When you turn on encryption, TimePeace scrambles your private entries on your own device, before they ever reach us, using a key only you hold. We keep only the scrambled version. We cannot read it, and we cannot hand it over, for a simple reason: we do not have your key.
You write. TimePeace locks it in a box only your key opens.
The sealed box travels to your account and sits there, locked.
Your key opens it here, and nowhere else can.
Lose both and even we cannot get in. That is the point.

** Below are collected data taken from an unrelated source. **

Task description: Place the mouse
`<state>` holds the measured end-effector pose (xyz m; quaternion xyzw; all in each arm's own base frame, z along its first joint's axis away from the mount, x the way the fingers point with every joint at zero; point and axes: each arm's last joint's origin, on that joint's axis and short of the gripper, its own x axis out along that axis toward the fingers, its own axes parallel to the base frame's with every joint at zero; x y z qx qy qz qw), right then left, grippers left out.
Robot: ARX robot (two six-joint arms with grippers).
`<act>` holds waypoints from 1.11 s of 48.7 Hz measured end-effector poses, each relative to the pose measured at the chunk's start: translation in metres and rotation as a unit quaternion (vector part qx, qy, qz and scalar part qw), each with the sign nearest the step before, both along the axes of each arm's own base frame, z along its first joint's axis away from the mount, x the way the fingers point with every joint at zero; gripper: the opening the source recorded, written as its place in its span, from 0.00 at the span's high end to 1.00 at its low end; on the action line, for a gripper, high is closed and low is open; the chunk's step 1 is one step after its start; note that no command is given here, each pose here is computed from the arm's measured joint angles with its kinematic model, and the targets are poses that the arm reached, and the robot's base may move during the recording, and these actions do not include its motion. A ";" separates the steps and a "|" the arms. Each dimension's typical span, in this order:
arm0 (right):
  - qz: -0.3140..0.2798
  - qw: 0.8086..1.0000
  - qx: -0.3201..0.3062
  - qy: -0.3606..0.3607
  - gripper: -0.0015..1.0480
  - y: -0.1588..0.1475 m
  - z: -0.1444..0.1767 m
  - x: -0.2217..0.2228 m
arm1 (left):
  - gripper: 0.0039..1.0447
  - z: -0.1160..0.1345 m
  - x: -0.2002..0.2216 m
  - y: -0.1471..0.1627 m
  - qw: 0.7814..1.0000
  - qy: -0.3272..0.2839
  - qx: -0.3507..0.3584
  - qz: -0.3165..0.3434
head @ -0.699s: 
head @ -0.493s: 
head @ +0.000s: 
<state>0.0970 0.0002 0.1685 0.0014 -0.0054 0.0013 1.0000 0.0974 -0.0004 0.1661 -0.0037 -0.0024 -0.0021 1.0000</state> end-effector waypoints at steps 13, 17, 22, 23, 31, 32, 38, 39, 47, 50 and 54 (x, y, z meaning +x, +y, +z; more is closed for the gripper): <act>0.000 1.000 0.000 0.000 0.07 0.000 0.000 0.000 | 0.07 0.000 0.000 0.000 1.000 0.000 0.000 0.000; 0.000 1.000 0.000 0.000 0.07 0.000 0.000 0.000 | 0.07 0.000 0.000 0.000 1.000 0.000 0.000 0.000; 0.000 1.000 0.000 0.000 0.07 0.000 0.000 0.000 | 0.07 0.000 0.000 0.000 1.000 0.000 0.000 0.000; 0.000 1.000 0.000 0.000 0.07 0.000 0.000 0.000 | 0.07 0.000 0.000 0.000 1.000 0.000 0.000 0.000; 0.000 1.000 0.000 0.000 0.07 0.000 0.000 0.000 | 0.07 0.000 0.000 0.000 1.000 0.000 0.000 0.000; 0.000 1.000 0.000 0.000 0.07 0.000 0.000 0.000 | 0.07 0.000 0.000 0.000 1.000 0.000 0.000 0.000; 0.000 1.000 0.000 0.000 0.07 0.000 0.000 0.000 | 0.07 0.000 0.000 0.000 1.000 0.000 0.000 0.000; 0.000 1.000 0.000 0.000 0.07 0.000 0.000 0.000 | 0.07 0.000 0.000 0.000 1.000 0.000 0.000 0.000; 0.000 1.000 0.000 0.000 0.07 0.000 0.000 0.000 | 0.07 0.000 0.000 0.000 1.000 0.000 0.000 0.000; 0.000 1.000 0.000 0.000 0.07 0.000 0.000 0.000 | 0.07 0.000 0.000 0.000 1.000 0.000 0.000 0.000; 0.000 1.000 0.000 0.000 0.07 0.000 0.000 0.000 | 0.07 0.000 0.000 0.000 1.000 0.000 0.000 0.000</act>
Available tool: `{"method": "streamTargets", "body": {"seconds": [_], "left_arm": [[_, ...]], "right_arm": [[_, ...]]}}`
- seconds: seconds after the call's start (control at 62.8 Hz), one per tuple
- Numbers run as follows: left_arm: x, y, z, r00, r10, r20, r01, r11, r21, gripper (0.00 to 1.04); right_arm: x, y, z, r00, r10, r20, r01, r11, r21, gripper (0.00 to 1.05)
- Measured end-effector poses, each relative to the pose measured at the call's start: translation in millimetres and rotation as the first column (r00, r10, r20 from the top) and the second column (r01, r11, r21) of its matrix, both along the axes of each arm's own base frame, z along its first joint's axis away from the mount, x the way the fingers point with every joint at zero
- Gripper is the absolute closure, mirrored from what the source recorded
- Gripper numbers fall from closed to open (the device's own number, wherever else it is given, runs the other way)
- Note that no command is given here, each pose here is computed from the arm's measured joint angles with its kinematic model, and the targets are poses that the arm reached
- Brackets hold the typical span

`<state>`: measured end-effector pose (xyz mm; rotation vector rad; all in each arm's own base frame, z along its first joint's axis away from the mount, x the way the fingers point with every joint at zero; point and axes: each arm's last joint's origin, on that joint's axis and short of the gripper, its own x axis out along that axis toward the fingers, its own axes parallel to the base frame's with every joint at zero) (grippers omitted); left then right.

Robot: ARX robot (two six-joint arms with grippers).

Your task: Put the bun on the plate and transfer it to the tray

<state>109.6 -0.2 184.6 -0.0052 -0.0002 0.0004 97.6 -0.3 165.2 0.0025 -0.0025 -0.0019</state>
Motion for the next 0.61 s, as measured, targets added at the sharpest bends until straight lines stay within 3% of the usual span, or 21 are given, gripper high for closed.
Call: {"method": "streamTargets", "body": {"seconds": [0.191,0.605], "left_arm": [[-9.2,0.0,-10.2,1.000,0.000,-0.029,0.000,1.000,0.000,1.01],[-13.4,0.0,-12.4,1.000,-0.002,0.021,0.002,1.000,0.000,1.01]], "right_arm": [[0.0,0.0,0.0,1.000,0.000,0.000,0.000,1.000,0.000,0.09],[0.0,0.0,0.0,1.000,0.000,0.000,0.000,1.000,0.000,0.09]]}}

Even we, even faced with a legal request, can only produce the sealed box. Without your passphrase or your recovery key, what is inside stays scrambled. It is the same approach Signal and Proton use: they can hand over only metadata, never your words.
It is opt-in. You choose a passphrase, and we show you a one-time recovery key to keep safe. If you lose both, even we cannot bring those entries back. That is the price of real privacy. Your account itself stays recoverable; only the encrypted content is at stake.
The personal things are: your diary, your mood, your health, and the notes you keep on people. A thin skeleton stays readable, that an entry exists and its date, so your diary can sync and search across your devices. We are honest about that line rather than promising more.
No. You pick a passphrase like any password and TimePeace does the rest: the same strong, standard encryption that protects sensitive data everywhere, with nothing for you to manage.